Run GLM-4.7 Flash on One GPU: VRAM Math, Quantization Options, and Benchmark Results
And how good is it with "thinking" disabled
Z.ai’s flagship model, GLM-4.7, is among the strongest open-weight models available, but it’s also massive at 384B parameters. In practice, that means even an NVIDIA B300 (288 GB) can’t hold the full model in memory, even in FP8. A 4-bit version can fit, but inference is still expensive.
Z.ai also released a smaller sibling: GLM-4.7 Flash, a 30B-A3B Mixture-of-Experts (MoE) model. It has 30B total parameters, but only ~3B are active per token during inference.
Despite being much smaller, GLM-4.7 Flash still includes features we usually only see in flagship models, such as multi-head latent attention (MLA) and multi-token prediction (MTP). Both are designed to boost throughput while lowering KV-cache requirements and memory-bandwidth costs.
And while 30B is small enough to run on a single workstation GPU like an RTX Pro 6000 (96 GB), it’s still out of reach for most consumer cards.

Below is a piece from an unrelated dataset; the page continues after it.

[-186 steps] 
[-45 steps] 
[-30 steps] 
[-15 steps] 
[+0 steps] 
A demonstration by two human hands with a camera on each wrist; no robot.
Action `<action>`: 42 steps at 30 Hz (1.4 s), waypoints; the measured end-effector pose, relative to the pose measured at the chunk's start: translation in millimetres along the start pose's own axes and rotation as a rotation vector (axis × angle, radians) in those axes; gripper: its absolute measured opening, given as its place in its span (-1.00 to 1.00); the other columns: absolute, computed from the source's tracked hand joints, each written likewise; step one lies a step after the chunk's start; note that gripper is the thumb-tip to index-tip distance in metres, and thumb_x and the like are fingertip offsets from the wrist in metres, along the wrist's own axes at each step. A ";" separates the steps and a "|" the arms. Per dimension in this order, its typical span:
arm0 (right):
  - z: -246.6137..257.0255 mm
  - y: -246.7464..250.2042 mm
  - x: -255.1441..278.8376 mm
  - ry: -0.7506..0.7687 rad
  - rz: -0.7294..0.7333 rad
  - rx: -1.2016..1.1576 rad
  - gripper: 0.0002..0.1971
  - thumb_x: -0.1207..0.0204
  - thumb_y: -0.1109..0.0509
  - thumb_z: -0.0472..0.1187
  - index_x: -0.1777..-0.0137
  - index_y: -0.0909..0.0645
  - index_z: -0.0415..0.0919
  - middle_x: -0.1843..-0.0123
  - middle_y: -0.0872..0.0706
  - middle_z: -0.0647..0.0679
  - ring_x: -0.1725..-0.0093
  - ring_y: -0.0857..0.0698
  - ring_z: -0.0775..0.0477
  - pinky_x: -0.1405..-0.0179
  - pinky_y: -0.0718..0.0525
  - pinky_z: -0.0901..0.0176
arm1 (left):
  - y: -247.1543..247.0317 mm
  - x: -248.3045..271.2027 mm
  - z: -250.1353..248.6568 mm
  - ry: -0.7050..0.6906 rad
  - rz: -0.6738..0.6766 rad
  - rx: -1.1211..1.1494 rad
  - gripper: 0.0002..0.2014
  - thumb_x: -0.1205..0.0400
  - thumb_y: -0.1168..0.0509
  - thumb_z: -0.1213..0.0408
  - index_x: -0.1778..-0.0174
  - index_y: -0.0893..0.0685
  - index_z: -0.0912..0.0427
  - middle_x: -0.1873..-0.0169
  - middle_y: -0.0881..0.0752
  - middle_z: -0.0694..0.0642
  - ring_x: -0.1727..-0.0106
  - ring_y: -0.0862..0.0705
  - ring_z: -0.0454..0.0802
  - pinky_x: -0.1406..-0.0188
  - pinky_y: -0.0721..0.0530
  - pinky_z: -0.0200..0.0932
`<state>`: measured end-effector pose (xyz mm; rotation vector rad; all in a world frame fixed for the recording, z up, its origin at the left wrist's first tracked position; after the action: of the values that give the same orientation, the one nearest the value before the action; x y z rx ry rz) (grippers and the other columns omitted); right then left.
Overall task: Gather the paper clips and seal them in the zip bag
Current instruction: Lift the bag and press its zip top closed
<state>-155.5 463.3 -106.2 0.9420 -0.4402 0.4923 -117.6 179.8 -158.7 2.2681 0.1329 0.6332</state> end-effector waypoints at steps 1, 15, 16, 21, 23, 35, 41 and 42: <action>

In this article, we’ll cover which compressed versions can fit on your GPU, and how each option trades off accuracy versus the original model. I’ll also give a brief, practical explanation of MLA and MTP, including when to enable/disable them if needed. Finally, we’ll compare multiple quantization approaches, including INT4 and NVFP4. Since benchmarks with “thinking” disabled are scarce, I ran my own tests in that mode as well.